Comparison of red and black trees and hash tables

Source: Internet
Author: User

What is a hash?

Hash, also known as "hash", is the arbitrary length of input, through the hashing algorithm, transformed into a fixed-length output, the output is the hash value. This is a compression map, that is, the space of the hash value is usually much smaller than the input space, and different inputs may be hashed to the same output (that is, a many-to-one relationship).

The construction of a hash table

In all linear data structures, the positioning of the array is the fastest, because it can be positioned directly to the corresponding array space by the array subscript, there is no need to find each. The hash table is the use of arrays that can quickly locate the data structure to solve the above problems.

"Array can be directly positioned to the corresponding space by subscript", yes that is the case, the hash table is actually very simple, that is, the key through a fixed algorithm function of the so-called hash function is converted to an integer number, and then the number of the logarithm of the length of the array to take the remainder of the results as the subscript, The value is stored in the array space in which the number is subscript, and when querying using a hash table, the hash function is used again to convert the key to the corresponding array subscript, and to locate the space to get value, so that the positioning performance of the array can be fully utilized for data positioning.
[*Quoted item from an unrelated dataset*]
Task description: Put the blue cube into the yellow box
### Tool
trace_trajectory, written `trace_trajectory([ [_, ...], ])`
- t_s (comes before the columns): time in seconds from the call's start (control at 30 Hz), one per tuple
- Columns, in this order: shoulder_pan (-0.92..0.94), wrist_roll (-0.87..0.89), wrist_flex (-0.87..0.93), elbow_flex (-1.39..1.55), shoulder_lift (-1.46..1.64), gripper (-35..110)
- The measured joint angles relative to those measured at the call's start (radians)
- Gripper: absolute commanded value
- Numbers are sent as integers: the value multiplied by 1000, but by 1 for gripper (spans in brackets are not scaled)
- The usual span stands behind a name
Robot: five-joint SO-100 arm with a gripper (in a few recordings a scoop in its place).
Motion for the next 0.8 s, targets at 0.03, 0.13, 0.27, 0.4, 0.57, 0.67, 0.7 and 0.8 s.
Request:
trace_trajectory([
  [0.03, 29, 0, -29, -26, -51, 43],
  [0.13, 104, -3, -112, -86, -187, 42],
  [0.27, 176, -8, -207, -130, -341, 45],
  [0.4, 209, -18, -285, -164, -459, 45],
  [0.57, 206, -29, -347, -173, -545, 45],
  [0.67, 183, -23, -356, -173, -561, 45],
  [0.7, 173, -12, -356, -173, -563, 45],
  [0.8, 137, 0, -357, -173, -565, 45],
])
For example: If a hash function is this,

index = value% 5;

As in, the left is a length of 5 pointer data, subscript from 0 to 4, each data element is a list of the head pointer, so through VALUE%5 formed a one-to-many relationship, narrowing the scope of the search.

Although we do not want a conflict (with more than one value for the same key), there is a real possibility that the conflict will actually occur. When the value of a keyword is much larger than the length of a hash table, it is not known in advance when the keyword is specified. Conflict will inevitably occur. In addition, when the actual value of the keyword is greater than the length of the Hashtable, and the table is filled with records, if a new record is inserted, not only is there a conflict, but also an overflow occurs. Therefore, dealing with conflicts and overflows are two important issues in hashing technology. Generally have open address law, chain address method.

Scope of application

Quick Find, delete the basic data structure, usually requires the total amount of data can be put into memory .

What is map

Map is a class of associative containers provided by C + + standard library STL, which provides key-value storage and lookup functions.
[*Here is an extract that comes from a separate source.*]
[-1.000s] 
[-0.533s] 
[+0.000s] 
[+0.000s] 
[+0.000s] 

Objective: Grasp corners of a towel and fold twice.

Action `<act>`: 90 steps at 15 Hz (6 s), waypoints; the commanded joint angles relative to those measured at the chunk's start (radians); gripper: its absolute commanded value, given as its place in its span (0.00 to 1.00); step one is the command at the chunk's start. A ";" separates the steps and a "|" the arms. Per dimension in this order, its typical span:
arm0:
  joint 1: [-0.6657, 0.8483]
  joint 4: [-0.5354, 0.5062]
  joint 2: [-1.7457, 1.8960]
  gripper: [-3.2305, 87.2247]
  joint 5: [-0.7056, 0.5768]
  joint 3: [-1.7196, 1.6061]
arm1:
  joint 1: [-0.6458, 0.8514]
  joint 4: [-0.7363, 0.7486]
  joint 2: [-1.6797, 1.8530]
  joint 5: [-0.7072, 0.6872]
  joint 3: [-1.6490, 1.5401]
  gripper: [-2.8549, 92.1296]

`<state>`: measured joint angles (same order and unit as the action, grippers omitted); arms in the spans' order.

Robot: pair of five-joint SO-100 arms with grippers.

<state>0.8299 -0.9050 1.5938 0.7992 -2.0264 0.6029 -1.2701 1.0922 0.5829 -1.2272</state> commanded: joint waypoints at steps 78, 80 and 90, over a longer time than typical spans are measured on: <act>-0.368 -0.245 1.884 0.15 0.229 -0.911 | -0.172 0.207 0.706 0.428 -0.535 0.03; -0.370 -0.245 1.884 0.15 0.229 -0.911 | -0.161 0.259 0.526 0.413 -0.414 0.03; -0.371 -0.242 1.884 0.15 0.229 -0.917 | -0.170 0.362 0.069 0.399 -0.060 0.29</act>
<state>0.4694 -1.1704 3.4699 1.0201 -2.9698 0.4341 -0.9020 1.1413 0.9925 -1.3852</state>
Map is based on a red-black tree (same set is also), then its search speed is log (n) level.

The advantage is that it takes up less memory.

The difference between hash and map

Weigh three factors: find speed, data volume, memory usage, scalability, and order.
In general, the hash lookup speed is faster than the RB tree, and the search speed is basically independent of the size of the data, which is the constant level, while the RB tree's lookup speed is the log (n) level. The constant is not necessarily smaller than log (n), because hash also has the time-consuming hash function. When the element reaches a certain order of magnitude, consider the hash. But if you are particularly strict with memory, and want the program to consume as little memory as possible, then hash may embarrass you, especially when your hash object is particularly long, you are more uncontrollable, and the hash is constructed at a slower speed.

Red and black trees do not fit into all fields of application trees. If the data is essentially static, then let them stay where they are able to plug in and have better performance without compromising the balance. If the data is completely static, for example, making a hash table, performance might be better.

In a real system, for example, a firewall system that needs to use dynamic rules, using a red-black tree instead of a hash table is proven to have better scalability . The Linux kernel uses red-black trees to maintain memory blocks when it manages vm_area_struct.

Summarize:

Red and black trees are ordered, hash is unordered, according to the needs of the choice.

The red and black trees occupy less memory (only the nodes they exist are allocated memory), and the hash should allocate enough memory to store the hash list beforehand (even if some slots may be deprecated).

Red and black Tree The time complexity of finding and deleting is O (Logn), and the time complexity of hash lookup and deletion is O (1).

Add:

If you only need to determine whether a value in the map exists or not, of course, the hash implementation is more efficient.

If a large number of comparison operations are required to set the intersection difference set of two maps, it is more efficient to map the red and black tree.

Comparison of red and black trees and hash tables

Contact Us

The content source of this page is from Internet, which doesn't represent Alibaba Cloud's opinion; products and services mentioned on that page don't have any relationship with Alibaba Cloud. If the content of the page makes you feel confusing, please write us an email, we will handle the problem within 5 days after receiving your email.

If you find any instances of plagiarism from the community, please send an email to: info-contact@alibabacloud.com and provide relevant evidence. A staff member will contact you within 5 working days.

A Free Trial That Lets You Build Big!

Start building with 50+ products and up to 12 months usage for Elastic Compute Service

  • Sales Support

    1 on 1 presale consultation

  • After-Sales Support

    24/7 Technical Support 6 Free Tickets per Quarter Faster Response

  • Alibaba Cloud offers highly flexible support services tailored to meet your exact needs.